John 3:16 is used to support not only Christian exceptionalism but a theology of sacrificial atonement, which not only has an understanding of sin based in a graceless transactional economic model, it turns God into a murderously abusive parent who tortures and kills their child in order to pay an overdue bill and then says, “This is what love looks like!”
Now I’m supposed to be giving my annual meeting address right now – and actually I am. Because who we are as All Saints Church has everything to do with how WE read John 3:16.
First of all, we DO read it. We don’t just throw it out because we don’t like the dominant interpretation. We engage it with our hearts and minds. We allow for various interpretations. We come together and we speak the truth to each other of how this text has been used in our lives and at times used against people in horrible ways, and we ask what love and healing look like. We ask how God is calling us to be with each other through it, and we ask how God is calling us to be in the world.
We read it trusting the truth of scripture is not static, transactional and legalistic but dynamic, grace-filled and revealed in new ways with each new generation. That truth is love and love is messy and is continually revealed in new ways as we receive the richness of the gifts of a community that is increasingly diverse in terms of race, culture, class, generation, gender, sexual expression and more.
So let’s take a few minutes and read this passage, and I’ll tell you what I find. And the beauty is you don’t have to agree with me. The beauty is we get to have the conversation. The beauty is we get lovingly to wrestle with it together. So, let’s break it down, shall we?
The verse starts with “God so loved the world.”
The word for love here is agapao. This is deep love. This is love no matter what. This is the kind of love that when you are apart you feel like you just can’t go on one more second. Do you feel me here? This is the kind of love that when the one you love is hurting, you want to scream “Please – let it happen to me instead!” not because you are such a great altruistic person but because you are truly in more pain watching the one you love be in pain than you would be with the pain happening to you. This is the kind of love that makes you long for wonderful things more for the one you love than for yourself because there is no greater joy than watching their joy.
That’s the kind of love God has for you, for me, for the person whom we have the most trouble loving, for everyone. That’s the kind of love that God has for the entire cosmos – in fact the Greek word for world here is kosmos – the whole created order.
And God does what any of us do when we love. God expresses that love. God gives. And what God gives – what any of us give when we love – is ourselves. Our time. Our presence. Our care. Our attention. God gets skin in the game. God lays God’s body on the line for you, for me, for the whole cosmos. Not to balance the books or pay a debt but because when you really love someone, you love with all of you, heart, mind and body.
And so, God so loved all of us that God gave and gives the divine self to us in love – totally, completely, without reservation, without bounds, no matter what. And yes, God did this in the historic instance of Jesus of Nazareth. And yes, we follow Jesus because in Jesus we find in some parts poetry and some parts prose the living embodiment of that love. Not because we believe Jesus is the only way or the best way but our way. Not because we can’t learn from and experience that love in countless other forms and on countless other paths but because for at least this moment in time, we are choosing this path and this path is choosing us.

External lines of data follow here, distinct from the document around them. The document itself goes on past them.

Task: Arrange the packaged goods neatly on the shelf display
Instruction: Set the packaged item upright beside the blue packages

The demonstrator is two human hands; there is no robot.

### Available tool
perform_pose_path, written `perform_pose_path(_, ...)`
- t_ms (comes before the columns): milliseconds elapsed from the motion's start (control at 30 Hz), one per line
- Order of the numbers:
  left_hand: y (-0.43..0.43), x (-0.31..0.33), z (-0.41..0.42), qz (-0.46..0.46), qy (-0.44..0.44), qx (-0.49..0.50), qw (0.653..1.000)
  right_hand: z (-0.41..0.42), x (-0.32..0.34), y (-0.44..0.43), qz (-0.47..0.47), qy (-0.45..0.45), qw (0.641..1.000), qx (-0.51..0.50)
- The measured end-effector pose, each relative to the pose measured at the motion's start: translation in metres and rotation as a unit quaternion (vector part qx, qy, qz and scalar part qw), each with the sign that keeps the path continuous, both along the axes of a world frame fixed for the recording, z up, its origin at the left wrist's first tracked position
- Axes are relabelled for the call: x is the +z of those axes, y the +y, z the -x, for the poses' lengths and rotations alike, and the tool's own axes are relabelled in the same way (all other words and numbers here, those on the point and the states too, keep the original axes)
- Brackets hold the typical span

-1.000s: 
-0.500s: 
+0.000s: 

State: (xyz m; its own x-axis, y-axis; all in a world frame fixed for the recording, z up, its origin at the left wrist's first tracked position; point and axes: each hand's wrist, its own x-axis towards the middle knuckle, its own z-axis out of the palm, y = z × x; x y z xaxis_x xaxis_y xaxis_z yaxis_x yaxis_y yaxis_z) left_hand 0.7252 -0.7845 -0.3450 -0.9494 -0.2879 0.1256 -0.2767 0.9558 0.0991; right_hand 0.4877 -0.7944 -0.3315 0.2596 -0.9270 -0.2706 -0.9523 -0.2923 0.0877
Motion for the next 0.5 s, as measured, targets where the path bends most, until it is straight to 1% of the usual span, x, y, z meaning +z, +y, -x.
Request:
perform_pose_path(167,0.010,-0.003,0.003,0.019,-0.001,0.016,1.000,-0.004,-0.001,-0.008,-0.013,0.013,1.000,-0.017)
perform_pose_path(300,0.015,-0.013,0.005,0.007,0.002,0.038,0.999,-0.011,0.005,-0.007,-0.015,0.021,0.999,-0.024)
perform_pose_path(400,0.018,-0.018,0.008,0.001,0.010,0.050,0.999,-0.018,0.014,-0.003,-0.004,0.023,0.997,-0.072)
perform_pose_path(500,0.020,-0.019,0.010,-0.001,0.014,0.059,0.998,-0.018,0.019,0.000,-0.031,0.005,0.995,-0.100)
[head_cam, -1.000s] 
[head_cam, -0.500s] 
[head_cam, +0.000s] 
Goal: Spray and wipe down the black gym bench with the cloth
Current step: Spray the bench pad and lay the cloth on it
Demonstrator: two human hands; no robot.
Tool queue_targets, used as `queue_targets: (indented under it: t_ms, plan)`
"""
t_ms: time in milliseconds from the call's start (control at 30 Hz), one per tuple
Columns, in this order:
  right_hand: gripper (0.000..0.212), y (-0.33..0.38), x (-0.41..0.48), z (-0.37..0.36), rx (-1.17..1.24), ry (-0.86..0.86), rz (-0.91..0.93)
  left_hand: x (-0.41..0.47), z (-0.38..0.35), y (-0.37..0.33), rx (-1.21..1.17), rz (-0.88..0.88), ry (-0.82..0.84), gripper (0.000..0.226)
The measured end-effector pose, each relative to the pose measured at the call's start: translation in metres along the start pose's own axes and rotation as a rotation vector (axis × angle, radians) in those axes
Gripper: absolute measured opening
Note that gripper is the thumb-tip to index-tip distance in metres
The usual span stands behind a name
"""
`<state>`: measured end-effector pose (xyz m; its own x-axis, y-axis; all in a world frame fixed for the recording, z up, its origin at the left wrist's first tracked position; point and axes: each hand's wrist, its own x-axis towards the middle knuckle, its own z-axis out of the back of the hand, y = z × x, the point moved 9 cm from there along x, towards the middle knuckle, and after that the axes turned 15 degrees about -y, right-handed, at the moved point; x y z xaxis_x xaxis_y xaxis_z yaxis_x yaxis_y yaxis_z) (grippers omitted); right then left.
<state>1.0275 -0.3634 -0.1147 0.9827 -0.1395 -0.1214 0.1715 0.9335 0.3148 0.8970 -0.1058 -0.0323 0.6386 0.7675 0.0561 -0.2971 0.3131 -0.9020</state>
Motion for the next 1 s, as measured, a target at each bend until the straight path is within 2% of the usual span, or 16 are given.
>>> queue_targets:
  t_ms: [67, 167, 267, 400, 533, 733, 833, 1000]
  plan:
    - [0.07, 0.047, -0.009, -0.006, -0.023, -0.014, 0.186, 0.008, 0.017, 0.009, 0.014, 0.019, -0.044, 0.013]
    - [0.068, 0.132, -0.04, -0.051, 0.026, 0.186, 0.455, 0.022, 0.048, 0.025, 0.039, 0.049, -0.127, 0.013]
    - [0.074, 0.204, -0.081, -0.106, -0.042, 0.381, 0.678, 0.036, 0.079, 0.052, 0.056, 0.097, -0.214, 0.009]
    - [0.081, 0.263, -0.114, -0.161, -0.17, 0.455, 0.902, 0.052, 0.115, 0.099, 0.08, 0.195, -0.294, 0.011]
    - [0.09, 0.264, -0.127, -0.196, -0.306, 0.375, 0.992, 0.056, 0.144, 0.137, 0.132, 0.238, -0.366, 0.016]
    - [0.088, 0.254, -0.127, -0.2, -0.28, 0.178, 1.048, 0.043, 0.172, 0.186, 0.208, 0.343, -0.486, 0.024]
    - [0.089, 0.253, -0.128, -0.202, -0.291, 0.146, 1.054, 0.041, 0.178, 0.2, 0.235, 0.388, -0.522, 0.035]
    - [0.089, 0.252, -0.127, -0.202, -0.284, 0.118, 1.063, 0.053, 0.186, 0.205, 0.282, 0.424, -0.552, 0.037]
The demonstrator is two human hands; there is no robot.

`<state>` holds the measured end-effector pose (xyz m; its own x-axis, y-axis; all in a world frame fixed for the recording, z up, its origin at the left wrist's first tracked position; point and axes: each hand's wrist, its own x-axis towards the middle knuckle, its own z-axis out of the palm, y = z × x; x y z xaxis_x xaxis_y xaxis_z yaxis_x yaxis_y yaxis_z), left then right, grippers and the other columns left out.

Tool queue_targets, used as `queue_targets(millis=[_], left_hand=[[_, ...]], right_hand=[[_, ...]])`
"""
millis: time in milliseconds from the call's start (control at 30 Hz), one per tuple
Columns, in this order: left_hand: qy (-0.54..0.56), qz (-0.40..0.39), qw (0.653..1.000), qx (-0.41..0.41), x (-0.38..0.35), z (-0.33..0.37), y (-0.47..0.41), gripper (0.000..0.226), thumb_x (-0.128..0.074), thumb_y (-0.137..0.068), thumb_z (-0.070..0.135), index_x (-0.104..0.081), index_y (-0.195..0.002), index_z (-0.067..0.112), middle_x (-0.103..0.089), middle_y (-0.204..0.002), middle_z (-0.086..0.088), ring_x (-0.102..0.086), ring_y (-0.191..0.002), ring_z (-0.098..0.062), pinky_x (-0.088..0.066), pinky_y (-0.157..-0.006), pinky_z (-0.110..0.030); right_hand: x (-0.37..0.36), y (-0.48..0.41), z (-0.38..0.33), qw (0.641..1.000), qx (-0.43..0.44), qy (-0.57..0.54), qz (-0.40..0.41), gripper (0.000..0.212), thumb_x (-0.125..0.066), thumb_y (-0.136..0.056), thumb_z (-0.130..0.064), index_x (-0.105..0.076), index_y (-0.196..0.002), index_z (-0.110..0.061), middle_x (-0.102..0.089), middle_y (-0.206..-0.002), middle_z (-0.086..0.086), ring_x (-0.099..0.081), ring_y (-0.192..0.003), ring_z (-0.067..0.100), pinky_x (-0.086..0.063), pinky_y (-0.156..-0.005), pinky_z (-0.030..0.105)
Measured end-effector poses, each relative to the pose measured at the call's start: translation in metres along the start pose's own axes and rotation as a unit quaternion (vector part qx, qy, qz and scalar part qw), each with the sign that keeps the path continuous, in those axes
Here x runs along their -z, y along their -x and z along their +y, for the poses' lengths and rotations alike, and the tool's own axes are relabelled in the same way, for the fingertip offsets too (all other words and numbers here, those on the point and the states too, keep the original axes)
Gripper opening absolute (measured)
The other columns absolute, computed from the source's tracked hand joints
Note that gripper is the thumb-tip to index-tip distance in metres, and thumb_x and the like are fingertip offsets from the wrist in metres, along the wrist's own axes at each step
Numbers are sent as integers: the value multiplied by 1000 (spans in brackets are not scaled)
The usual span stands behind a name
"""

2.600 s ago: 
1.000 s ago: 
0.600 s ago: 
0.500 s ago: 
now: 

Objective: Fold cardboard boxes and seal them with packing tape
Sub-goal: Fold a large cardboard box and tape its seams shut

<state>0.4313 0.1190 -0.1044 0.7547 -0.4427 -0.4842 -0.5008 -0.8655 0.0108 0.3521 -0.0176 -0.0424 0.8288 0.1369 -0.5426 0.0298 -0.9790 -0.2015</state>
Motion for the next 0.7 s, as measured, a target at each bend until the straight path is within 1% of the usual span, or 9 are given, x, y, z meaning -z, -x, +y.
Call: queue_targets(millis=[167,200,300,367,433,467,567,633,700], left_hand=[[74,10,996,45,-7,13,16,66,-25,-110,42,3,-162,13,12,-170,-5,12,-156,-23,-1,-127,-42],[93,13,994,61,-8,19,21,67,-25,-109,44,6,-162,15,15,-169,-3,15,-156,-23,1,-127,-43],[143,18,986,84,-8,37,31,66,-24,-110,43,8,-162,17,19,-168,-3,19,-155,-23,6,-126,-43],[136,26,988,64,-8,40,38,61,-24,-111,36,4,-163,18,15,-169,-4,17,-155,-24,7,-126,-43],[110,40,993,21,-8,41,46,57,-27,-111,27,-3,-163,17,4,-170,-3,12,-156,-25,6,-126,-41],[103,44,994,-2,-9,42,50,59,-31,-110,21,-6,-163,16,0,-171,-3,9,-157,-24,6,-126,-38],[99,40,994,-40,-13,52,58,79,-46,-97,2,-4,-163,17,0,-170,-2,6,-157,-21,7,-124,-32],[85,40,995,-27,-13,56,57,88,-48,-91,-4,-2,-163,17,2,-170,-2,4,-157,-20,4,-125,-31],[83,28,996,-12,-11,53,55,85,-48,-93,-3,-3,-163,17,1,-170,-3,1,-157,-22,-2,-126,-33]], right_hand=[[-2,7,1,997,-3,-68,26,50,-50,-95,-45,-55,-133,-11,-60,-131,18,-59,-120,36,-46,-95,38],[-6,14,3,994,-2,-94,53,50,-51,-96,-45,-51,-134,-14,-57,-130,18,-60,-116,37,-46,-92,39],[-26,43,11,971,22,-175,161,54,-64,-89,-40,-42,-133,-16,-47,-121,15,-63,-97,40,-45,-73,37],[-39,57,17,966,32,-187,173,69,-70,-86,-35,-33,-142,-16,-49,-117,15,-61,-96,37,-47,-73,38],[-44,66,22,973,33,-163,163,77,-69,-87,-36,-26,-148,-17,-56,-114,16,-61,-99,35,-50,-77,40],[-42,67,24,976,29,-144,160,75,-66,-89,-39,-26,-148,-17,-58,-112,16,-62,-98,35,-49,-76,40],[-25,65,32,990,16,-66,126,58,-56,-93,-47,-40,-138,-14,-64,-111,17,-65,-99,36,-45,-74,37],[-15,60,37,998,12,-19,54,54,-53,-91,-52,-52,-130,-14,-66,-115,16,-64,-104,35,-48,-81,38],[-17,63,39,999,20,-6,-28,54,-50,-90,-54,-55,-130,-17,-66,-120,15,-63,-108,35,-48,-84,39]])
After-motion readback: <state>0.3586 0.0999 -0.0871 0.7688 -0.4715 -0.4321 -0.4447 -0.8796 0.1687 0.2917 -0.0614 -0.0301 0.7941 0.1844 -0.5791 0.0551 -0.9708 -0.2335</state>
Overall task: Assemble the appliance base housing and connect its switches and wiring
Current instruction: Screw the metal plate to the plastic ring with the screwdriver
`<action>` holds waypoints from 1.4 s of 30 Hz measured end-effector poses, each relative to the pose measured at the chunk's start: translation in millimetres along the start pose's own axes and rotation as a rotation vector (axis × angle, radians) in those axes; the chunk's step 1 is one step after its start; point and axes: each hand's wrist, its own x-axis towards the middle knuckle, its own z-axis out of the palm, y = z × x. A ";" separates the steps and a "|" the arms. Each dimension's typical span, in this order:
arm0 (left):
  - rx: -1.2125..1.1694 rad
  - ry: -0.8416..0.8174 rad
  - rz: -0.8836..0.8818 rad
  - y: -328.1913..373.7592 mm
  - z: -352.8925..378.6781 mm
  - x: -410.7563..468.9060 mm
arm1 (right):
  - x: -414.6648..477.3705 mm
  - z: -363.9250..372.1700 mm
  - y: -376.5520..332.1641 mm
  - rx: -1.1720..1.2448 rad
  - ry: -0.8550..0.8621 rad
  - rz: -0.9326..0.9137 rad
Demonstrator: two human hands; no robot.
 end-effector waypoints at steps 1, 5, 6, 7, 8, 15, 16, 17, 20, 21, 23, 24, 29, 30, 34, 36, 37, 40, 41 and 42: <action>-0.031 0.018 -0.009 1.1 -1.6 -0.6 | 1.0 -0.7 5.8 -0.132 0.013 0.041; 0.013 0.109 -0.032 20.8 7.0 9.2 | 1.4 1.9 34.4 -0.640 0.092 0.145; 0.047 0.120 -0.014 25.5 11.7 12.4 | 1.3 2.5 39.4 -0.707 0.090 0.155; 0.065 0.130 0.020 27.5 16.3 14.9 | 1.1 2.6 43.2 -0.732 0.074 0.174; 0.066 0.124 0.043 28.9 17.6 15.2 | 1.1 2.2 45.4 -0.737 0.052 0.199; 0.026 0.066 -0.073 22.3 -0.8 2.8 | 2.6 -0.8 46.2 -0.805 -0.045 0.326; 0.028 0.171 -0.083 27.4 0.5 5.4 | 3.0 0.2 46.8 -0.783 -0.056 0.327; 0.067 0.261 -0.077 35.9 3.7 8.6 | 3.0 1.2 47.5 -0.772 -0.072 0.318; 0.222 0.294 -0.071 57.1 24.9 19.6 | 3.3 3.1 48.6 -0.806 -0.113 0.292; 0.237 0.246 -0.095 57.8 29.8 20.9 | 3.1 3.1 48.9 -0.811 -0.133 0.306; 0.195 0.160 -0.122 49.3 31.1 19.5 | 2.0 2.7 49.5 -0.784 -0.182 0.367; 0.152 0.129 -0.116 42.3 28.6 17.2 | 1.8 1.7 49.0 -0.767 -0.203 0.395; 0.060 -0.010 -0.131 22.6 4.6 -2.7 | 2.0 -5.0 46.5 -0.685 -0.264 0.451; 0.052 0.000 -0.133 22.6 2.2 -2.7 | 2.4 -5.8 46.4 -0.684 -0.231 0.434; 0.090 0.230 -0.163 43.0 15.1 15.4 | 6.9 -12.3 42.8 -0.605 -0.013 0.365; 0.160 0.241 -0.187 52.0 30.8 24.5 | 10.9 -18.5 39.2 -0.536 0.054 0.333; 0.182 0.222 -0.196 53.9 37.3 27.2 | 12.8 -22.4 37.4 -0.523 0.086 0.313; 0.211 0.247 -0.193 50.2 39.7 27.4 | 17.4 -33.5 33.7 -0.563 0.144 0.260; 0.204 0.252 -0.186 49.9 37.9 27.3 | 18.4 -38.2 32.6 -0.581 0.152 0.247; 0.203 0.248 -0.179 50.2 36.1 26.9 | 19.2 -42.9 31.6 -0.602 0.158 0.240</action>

And that’s important. Because the verse ends “that whoever believes may not die, but have eternal life.” And the hideous atrocity that has been proclaimed through the misuse of this verse by certainly not all but certainly quite a few Christians is that if you follow Jesus you are going to heaven and it you don’t you are going to hell.
Many of you are here at All Saints Church because you have found in this community a refuge from just this kind of abusive theology. So, it’s worth spending a little time on why this truly is a deeply damaging and manipulative misuse of scripture.
Let’s set aside for a moment that this sort of theology turns life into some sort of perverse version of Let’s Make a Deal, where if you choose Jesus you get the washer-dryer and the dinette set and if you choose what’s behind Door #2 – Johnny … show them what they’ve won … you get all-expense paid eternal trip to the lake of fire! Let’s set aside that any theology that assumes Gandhi is roasting in hell for his failure to claim Jesus as his personal Lord and Savior is ethically problematic at best. Let’s set those things aside and just ask the simple question – how in the world can this have anything to do with a God who loves everyone without end no matter what?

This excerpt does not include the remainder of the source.